Spencer’s advocacy of unfettered competition was warmly received by capitalists. In linking laissez-faire with progress, Spencer assured the upper crust that capitalism was not only harmonious with natural law, it was also in the interest of societal welfare.
Let no one suppose that I wish to make light of the sufferings which most men have to bear. The fates of the great majority have ever been, and doubtless still are, so sad that it is painful to think of them. ~ Herbert Spencer
Spencer was not blind to the ruthless exploitation of 19th-century capitalism. He simply saw it fitting that most people suffered.
The belief of the socialists and so-called liberals is that by due skill an ill-working humanity may be framed into well-working institutions. It is a delusion.

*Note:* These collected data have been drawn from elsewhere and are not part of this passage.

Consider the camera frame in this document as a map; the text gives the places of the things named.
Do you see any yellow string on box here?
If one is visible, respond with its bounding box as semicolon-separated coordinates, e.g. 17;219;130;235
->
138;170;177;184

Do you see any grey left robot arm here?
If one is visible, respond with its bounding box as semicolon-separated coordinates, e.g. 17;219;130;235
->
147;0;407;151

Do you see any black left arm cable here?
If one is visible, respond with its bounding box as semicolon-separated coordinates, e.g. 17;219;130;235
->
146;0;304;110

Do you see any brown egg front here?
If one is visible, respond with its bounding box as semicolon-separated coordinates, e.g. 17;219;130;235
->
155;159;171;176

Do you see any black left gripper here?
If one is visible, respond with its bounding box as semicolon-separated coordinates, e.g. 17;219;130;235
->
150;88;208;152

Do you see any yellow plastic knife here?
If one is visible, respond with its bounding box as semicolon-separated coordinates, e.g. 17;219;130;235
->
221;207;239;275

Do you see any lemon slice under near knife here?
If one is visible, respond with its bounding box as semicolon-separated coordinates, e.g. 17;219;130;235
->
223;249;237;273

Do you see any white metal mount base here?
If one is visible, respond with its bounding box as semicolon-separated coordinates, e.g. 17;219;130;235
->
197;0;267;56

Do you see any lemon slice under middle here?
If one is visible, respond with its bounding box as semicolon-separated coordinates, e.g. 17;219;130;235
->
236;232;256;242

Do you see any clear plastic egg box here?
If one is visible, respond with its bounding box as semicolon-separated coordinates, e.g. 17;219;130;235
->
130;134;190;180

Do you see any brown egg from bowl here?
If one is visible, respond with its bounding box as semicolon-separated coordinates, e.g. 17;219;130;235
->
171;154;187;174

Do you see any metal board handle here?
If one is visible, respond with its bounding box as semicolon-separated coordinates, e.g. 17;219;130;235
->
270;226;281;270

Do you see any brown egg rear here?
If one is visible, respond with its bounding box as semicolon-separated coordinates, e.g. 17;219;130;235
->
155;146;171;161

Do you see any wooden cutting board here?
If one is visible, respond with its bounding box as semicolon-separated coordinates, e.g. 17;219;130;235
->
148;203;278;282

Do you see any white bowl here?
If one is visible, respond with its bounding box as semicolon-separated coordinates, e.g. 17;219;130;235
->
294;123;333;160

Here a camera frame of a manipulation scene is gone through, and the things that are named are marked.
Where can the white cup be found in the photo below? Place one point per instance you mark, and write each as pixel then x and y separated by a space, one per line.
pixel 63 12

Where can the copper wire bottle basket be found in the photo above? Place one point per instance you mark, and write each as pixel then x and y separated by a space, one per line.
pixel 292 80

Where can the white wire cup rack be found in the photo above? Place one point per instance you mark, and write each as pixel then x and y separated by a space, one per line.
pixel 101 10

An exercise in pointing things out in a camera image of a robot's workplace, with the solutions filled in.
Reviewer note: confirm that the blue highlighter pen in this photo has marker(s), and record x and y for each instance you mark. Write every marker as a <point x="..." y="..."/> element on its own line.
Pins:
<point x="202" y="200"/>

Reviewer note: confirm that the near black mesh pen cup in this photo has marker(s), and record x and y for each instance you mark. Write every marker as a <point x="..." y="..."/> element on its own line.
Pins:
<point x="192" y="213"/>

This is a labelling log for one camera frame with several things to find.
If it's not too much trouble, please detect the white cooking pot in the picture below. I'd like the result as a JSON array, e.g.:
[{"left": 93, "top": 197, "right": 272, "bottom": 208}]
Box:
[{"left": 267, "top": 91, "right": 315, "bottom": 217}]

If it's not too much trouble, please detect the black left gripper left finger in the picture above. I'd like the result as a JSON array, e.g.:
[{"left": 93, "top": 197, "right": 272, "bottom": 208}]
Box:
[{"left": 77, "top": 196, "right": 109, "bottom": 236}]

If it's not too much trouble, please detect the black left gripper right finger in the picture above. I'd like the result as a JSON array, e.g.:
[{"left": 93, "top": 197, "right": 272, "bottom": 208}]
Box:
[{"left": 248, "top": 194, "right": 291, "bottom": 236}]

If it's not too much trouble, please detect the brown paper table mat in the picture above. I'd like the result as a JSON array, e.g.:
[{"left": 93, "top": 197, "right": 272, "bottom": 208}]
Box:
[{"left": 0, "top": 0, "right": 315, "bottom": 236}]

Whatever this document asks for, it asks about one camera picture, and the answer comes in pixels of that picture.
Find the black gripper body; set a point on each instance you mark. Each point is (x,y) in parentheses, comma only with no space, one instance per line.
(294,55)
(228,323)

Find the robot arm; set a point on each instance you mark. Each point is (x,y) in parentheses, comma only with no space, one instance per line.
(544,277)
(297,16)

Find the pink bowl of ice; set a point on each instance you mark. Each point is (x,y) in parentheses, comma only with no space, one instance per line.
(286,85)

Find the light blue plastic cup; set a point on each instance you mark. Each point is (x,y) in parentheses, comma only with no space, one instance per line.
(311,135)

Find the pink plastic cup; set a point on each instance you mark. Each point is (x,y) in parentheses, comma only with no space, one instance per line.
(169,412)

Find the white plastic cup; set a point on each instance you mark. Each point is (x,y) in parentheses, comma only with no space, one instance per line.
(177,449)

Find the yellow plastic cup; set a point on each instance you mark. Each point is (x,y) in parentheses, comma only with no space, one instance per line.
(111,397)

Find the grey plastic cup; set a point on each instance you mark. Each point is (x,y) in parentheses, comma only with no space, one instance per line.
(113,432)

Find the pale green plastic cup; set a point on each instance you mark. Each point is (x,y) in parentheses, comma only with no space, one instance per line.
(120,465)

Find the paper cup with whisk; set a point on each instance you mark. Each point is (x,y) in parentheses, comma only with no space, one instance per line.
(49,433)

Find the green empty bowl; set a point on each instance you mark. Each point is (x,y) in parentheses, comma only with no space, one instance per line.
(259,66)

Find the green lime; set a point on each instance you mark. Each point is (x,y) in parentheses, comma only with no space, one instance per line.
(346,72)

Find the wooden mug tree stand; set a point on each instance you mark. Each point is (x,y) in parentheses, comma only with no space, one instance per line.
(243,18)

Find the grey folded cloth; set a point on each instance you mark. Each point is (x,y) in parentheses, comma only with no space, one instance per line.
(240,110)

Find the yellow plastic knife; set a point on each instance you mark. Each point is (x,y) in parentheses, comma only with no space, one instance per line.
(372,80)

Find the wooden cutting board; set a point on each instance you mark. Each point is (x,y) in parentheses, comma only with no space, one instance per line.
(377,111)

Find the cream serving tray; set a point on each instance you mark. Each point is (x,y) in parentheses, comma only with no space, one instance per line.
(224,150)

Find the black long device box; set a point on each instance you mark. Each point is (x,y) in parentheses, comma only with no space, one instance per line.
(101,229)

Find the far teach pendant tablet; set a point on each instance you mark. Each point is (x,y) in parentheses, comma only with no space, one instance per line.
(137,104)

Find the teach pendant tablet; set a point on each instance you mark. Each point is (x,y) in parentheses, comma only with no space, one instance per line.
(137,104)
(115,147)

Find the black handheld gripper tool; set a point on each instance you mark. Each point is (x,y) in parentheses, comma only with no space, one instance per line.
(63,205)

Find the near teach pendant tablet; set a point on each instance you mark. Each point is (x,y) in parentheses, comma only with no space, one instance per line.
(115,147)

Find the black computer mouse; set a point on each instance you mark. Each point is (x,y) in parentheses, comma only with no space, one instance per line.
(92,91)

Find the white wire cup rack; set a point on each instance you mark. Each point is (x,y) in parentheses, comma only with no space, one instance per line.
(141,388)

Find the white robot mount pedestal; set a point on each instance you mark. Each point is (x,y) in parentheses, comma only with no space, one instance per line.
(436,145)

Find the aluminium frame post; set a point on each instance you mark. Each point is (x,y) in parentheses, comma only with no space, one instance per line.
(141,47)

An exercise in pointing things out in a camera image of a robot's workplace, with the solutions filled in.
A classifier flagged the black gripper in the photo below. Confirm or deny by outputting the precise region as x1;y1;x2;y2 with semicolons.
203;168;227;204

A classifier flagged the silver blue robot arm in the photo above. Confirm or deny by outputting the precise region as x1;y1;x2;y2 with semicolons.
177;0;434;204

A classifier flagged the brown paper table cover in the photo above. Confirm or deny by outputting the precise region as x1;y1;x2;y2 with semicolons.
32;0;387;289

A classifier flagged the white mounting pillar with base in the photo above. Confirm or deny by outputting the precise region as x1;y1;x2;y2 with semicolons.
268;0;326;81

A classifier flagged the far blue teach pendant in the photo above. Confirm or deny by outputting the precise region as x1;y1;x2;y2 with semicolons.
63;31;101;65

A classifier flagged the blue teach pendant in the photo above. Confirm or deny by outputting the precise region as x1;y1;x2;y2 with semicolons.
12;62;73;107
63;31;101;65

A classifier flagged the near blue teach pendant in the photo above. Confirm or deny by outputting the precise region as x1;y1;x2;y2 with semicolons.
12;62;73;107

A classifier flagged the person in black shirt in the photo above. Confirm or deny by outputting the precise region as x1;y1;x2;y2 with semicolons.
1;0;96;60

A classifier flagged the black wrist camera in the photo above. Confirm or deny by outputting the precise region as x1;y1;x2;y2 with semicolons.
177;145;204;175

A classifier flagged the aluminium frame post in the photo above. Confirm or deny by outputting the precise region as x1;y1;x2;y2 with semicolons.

The defective natures of citizens will show themselves in the bad acting of whatever social structure they are arranged into. There is no political alchemy by which you can get golden conduct out of leaden instincts. ~ Herbert Spencer
Spencerism as a vitalizing philosophy died in the US at the turn of the 20th century, as it had in England a generation earlier. As the economic brutality of robber-baron capitalism seeped into public consciousness, naïve faith in free enterprise wilted.
In his later years, Spencer mellowed, with misgivings about industrialism given its human cost. Even to Spencer, “survival of the fittest” seemed ill fitting for societal well-being.